* [Required work]
Reproduce, exactly and in full, only the lines below from the one containing "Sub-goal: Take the" through the one containing "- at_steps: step".

* [Source data]
----------------------------------------

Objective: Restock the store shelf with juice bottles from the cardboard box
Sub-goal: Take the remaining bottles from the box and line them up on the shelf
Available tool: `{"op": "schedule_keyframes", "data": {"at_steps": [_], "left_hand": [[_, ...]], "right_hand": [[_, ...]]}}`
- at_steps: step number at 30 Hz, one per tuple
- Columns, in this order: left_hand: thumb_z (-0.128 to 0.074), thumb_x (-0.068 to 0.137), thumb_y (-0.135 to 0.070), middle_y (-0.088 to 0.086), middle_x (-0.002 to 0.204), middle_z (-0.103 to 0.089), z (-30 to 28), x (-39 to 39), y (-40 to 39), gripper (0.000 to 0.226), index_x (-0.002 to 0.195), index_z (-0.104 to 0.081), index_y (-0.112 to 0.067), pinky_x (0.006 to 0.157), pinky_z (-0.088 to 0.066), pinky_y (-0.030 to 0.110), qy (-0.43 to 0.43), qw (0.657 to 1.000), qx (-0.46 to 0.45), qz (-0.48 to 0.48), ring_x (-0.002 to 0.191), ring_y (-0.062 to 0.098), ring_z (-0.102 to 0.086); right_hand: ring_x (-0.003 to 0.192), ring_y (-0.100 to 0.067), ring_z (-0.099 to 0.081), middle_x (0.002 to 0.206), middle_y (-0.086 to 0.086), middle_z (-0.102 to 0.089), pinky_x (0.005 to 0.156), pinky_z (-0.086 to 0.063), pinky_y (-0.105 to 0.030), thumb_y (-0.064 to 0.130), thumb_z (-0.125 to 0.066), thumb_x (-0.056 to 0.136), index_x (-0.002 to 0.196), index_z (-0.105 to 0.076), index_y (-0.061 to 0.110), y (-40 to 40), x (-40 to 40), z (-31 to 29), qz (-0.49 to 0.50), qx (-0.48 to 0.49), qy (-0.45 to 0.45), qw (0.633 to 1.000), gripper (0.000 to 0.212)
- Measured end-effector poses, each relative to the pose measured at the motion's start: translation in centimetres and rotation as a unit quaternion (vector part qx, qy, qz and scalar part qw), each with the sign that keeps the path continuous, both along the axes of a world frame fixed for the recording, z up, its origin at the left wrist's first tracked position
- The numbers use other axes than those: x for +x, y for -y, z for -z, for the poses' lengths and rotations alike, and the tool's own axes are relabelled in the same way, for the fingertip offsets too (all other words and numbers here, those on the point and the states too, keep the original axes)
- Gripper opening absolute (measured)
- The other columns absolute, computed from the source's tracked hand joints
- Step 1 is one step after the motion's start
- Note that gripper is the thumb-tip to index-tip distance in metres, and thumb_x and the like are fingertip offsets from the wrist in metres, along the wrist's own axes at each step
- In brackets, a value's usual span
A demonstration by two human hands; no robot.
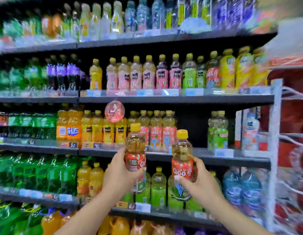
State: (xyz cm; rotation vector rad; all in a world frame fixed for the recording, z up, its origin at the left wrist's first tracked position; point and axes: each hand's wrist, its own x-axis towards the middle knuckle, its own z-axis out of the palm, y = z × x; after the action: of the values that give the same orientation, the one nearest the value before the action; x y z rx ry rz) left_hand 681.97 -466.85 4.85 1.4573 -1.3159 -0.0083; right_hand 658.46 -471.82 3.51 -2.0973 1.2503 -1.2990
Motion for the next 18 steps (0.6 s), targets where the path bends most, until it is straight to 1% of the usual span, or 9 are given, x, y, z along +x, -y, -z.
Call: {"op": "schedule_keyframes", "data": {"at_steps": [2, 4, 7, 9, 12, 14, 16, 17, 18], "left_hand": [[-0.085, 0.064, -0.036, -0.028, 0.092, -0.059, -0.7, -1.1, 0.7, 0.067, 0.108, -0.037, -0.050, 0.074, -0.053, 0.025, 0.001, 1.000, -0.003, 0.026, 0.085, -0.005, -0.060], [-0.085, 0.065, -0.036, -0.026, 0.096, -0.059, -1.2, -1.7, 1.7, 0.069, 0.113, -0.037, -0.048, 0.074, -0.052, 0.024, 0.000, 0.999, -0.005, 0.041, 0.087, -0.004, -0.060], [-0.084, 0.066, -0.038, -0.025, 0.100, -0.058, -1.7, -2.6, 3.5, 0.072, 0.120, -0.037, -0.044, 0.071, -0.049, 0.020, 0.000, 0.999, -0.003, 0.054, 0.088, -0.005, -0.058], [-0.083, 0.066, -0.039, -0.024, 0.103, -0.058, -2.1, -3.1, 4.9, 0.072, 0.123, -0.039, -0.041, 0.068, -0.047, 0.017, 0.003, 0.998, -0.007, 0.062, 0.088, -0.006, -0.058], [-0.083, 0.068, -0.036, -0.026, 0.102, -0.055, -2.8, -4.0, 7.1, 0.068, 0.121, -0.040, -0.040, 0.066, -0.043, 0.011, 0.011, 0.996, -0.015, 0.083, 0.086, -0.007, -0.055], [-0.082, 0.070, -0.036, -0.024, 0.111, -0.052, -3.3, -4.7, 8.7, 0.073, 0.129, -0.039, -0.033, 0.075, -0.048, 0.014, 0.010, 0.995, -0.019, 0.098, 0.093, -0.005, -0.053], [-0.081, 0.071, -0.035, -0.028, 0.112, -0.047, -3.9, -5.5, 10.2, 0.075, 0.133, -0.038, -0.032, 0.086, -0.046, 0.016, 0.009, 0.993, -0.023, 0.113, 0.096, -0.009, -0.048], [-0.080, 0.073, -0.033, -0.034, 0.107, -0.043, -4.2, -5.9, 10.9, 0.071, 0.129, -0.037, -0.037, 0.084, -0.042, 0.008, 0.012, 0.992, -0.029, 0.126, 0.091, -0.016, -0.046], [-0.080, 0.073, -0.031, -0.038, 0.100, -0.039, -4.5, -6.4, 11.5, 0.066, 0.119, -0.034, -0.044, 0.075, -0.038, 0.001, 0.018, 0.990, -0.038, 0.134, 0.085, -0.022, -0.044]], "right_hand": [[0.093, -0.003, -0.061, 0.105, 0.018, -0.063, 0.076, -0.046, -0.024, 0.046, -0.075, 0.073, 0.124, -0.037, 0.040, 0.3, -1.6, -0.9, 0.009, -0.013, 0.005, 1.000, 0.064], [0.095, -0.001, -0.061, 0.105, 0.020, -0.063, 0.079, -0.049, -0.027, 0.047, -0.074, 0.073, 0.124, -0.036, 0.041, 0.8, -2.8, -1.5, 0.020, -0.013, 0.011, 1.000, 0.064], [0.092, 0.003, -0.061, 0.103, 0.021, -0.063, 0.080, -0.053, -0.028, 0.047, -0.074, 0.074, 0.121, -0.033, 0.044, 1.6, -3.9, -1.9, 0.034, 0.009, 0.023, 0.999, 0.062], [0.091, 0.000, -0.063, 0.102, 0.021, -0.063, 0.080, -0.055, -0.032, 0.046, -0.074, 0.074, 0.121, -0.033, 0.044, 2.2, -4.6, -2.3, 0.050, 0.018, 0.030, 0.998, 0.062], [0.093, 0.001, -0.062, 0.104, 0.019, -0.064, 0.082, -0.053, -0.031, 0.048, -0.074, 0.073, 0.128, -0.032, 0.042, 3.5, -5.9, -2.7, 0.082, 0.018, 0.033, 0.996, 0.069], [0.095, -0.001, -0.062, 0.107, 0.018, -0.063, 0.084, -0.052, -0.031, 0.049, -0.074, 0.073, 0.131, -0.031, 0.040, 4.3, -6.9, -2.9, 0.105, 0.028, 0.040, 0.993, 0.073], [0.092, -0.005, -0.065, 0.107, 0.019, -0.061, 0.084, -0.054, -0.034, 0.050, -0.075, 0.071, 0.131, -0.031, 0.040, 5.2, -7.9, -3.1, 0.125, 0.041, 0.052, 0.990, 0.075], [0.090, -0.007, -0.066, 0.106, 0.020, -0.061, 0.083, -0.055, -0.037, 0.050, -0.076, 0.070, 0.130, -0.031, 0.041, 5.7, -8.4, -3.2, 0.132, 0.046, 0.062, 0.988, 0.075], [0.090, -0.008, -0.067, 0.105, 0.021, -0.061, 0.083, -0.056, -0.039, 0.049, -0.077, 0.069, 0.128, -0.032, 0.041, 6.1, -8.8, -3.3, 0.139, 0.050, 0.071, 0.986, 0.075]]}}
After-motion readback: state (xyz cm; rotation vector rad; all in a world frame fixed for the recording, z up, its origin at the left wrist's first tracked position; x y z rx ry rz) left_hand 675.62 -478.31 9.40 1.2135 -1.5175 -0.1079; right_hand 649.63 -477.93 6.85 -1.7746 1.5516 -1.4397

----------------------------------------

* [Exercise output]
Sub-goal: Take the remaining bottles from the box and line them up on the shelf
Available tool: `{"op": "schedule_keyframes", "data": {"at_steps": [_], "left_hand": [[_, ...]], "right_hand": [[_, ...]]}}`
- at_steps: step number at 30 Hz, one per tuple

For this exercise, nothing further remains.